Fruit Logistica 2013

Handel

Esst mehr Obst und Gemüse

Mit 2.543 Ausstellern aus 78 Ländern ist die Fruit Logistica, die heute Morgen auf dem Berliner Messegelände gestartet ist, eine der internationalsten Messen weltweit. Aus 120 Ländern werden mehr als 55.000 Fachbesucher erwartet, die von der Erzeugung bis zum Handel die gesamte Wertschöpfungskette abbilden. Daher hat die Messe für Obst und Gemüse auch einen hohen politischen Stellenwert, erläuterte Dr. Christian Göke, Geschäftsführer der Messe GmbH, zur Eröffnung. Sozialstandards, Fair Trade, Klimabilanz und Regionalität sind einige Themen der Fachkonferenzen.

Partnerland Peru

Mit Mazedonien, Rumänien, Saudi-Arabien und den Philippinen nehmen gleich vier Länder das erste Mal an der Fruit Logistica teil. In diesem Jahr ist Peru das Partnerland der Messe, das im letzten Jahr 842.000 Tonnen Obst und Gemüse im Wert von 1,1 Milliarden US-Dollar exportiert hat. Die Hauptlieferländer sind die USA, die Niederlande, Großbritannien und Hongkong. Peru exportiert für 286 Millionen US-Dollar weltweit den meisten Spargel und hat sich bei Avocados und Bananen auf den dritten Exportplatz nach oben gearbeitet. Der Messeauftritt in Berlin soll nicht nur den deutschen Markt besser erschließen, sondern vor allem neue Kunden in Asien und Osteuropa gewinnen.

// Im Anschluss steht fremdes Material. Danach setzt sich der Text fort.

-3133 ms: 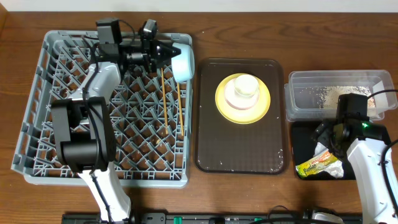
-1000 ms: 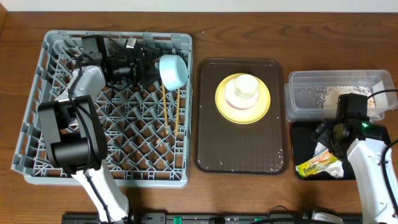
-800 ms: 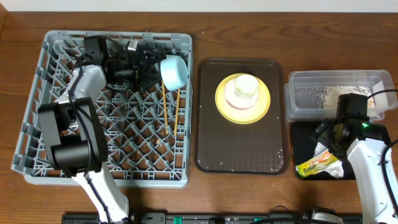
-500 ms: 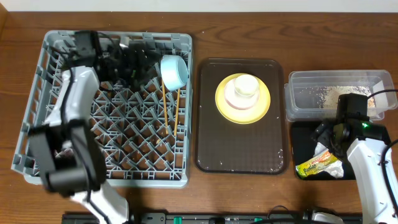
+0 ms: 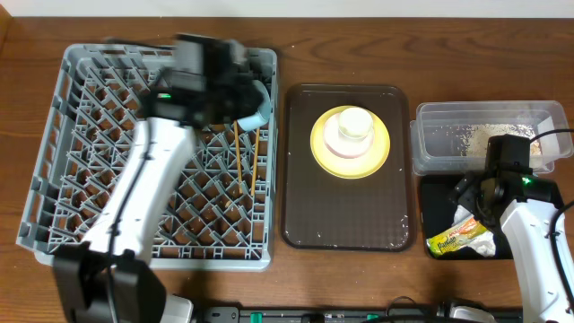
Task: Sort waste into correct bins and load items into the dishwasher rack
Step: 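Set the blue bowl into the rack slots and open the left gripper, then swing the left gripper back toward the yellow plate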
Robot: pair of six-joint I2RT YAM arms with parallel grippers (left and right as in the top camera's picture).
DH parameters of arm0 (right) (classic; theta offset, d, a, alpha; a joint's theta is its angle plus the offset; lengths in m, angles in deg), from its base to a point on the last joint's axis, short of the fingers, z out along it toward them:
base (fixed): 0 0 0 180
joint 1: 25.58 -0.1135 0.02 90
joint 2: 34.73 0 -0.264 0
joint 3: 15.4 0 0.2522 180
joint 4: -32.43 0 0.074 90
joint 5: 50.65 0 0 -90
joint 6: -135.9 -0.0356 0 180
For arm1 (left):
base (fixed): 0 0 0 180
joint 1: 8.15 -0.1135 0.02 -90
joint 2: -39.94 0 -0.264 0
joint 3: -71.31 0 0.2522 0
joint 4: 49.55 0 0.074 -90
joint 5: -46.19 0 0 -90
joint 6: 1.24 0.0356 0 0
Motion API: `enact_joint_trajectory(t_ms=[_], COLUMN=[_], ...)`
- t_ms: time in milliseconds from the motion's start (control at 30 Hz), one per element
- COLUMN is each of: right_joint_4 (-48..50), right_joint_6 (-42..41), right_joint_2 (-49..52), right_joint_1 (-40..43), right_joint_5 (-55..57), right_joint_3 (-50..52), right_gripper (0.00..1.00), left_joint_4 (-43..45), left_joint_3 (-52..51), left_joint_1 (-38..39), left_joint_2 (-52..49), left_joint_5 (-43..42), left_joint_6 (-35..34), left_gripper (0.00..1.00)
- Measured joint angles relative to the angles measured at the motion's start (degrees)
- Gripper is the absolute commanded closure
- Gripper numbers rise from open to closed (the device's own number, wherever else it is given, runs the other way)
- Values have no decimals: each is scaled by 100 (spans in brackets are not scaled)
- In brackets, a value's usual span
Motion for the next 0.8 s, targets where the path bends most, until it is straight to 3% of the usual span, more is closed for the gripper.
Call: enact_joint_trajectory(t_ms=[267,800], right_joint_4=[0,0], right_joint_6=[0,0], right_joint_2=[0,0], right_joint_1=[0,0], right_joint_5=[0,2], right_joint_3=[0,0], right_gripper=[1,1], left_joint_4=[243,260], left_joint_3=[0,-2], left_joint_1=[704,664], left_joint_2=[-520,-984], left_joint_5=[1633,2922], left_joint_6=[81,361], left_gripper=[87,85])
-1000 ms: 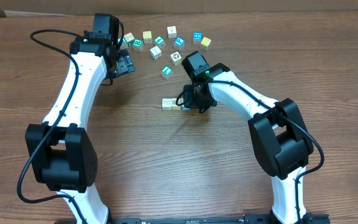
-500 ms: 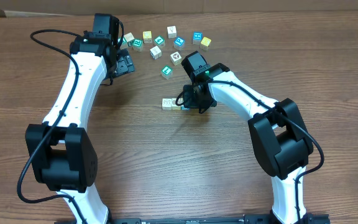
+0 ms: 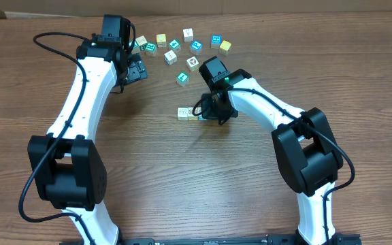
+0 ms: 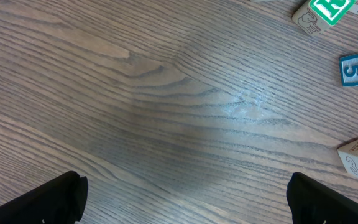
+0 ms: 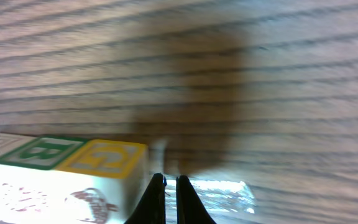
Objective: Form a horizontal line
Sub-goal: 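Raise the right gripper and move it to the upper right cluster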
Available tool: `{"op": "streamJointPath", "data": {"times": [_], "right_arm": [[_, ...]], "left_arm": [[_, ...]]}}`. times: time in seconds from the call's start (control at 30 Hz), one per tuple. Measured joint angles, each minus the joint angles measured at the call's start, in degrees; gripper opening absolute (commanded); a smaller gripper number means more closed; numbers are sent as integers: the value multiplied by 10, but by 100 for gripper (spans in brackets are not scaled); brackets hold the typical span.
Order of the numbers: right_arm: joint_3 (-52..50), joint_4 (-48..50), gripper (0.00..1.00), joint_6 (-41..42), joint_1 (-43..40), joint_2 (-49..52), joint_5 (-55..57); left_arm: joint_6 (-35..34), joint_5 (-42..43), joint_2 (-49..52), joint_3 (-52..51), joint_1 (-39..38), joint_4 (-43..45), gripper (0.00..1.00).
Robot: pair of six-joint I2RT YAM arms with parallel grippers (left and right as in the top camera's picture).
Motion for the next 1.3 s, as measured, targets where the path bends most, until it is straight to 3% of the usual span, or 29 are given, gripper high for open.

Obst und Gemüse sind zu wenig sexy

Dieter Krauß, Präsident des Deutschen Fruchthandelsverbandes (DFHV) beklagt die Kluft zwischen Wissen und Handeln beim deutschen Verbraucher. Extra zur diesjährigen Fruit Logistica hat eine Studie das Wissen und die Einstellung bei Verbrauchern abgefragt. Demnach wissen Konsumenten zwar, dass der Verzehr von Obst und Gemüse Kreislauf und Immunsystem stärkt – sie wollen aber nicht immer daran erinnert werden. Die Menschen wissen auch, dass Obst und Gemüse gut für die Klimabilanz sind – doch ist das kaum ein Grund, mehr Obst und Gemüse zu kaufen. Klare Defizite gibt es beim Wissen über die Sortenvielfalt der bunten Vitaminträger – nicht nur bei den exotischen Sorten. Damit einher fehlen oftmals Kenntnisse über Lagerung, Zubereitung und Variationsmöglichkeiten in der Küche.
Die Studie hat mit einem weiteren Ergebnis gleich das Fazit herausgefunden: Verbrauchern fehlt der emotionale Bezug zu Obst und Gemüse. Die Wertschätzung könnte größer sein.
Gerade in Deutschland werden Obst und Gemüse wie Fleisch unter dem Motto „immer günstiger“ beworben. Auf den Handzetteln werden immer wieder nur Preis und Handelsklassen groß herausgestellt, kritisiert Krauß. Er wundert sich, dass Verbraucher neuseeländische Kiwi zu einem Stückpreis von neun Cent kaufen, ohne sich dabei etwas zu denken. Die Mehrwertsteuer, Transport und Handelsmarge müssen darin noch enthalten sein. Das Gefühl „Kost´ nichts, ist nichts“, sei bei den Kunden verloren gegangen.
Vor diesem Hintergrund warnt Krauß auch vor Fehleinschätzungen: Wenn Obst und Gemüse um fünf bis zehn Prozent teurer werden, höre sich das zunächst einmal viel an. Doch müsse auch geprüft werden, von welch niedrigem Preisniveau die Steigerung starte.
Der Handel ist dabei nicht unschuldig. 1999 hatten die größten acht Handelsketten zusammen einen Marktanteil von 70 Prozent. Heute, so ergänzt Dr. Göke, füllen fünf Handelsketten den Markt bereits zu 85 Prozent aus. Preiskampf und intensiver Wettbewerb prägen die Wertschöpfung.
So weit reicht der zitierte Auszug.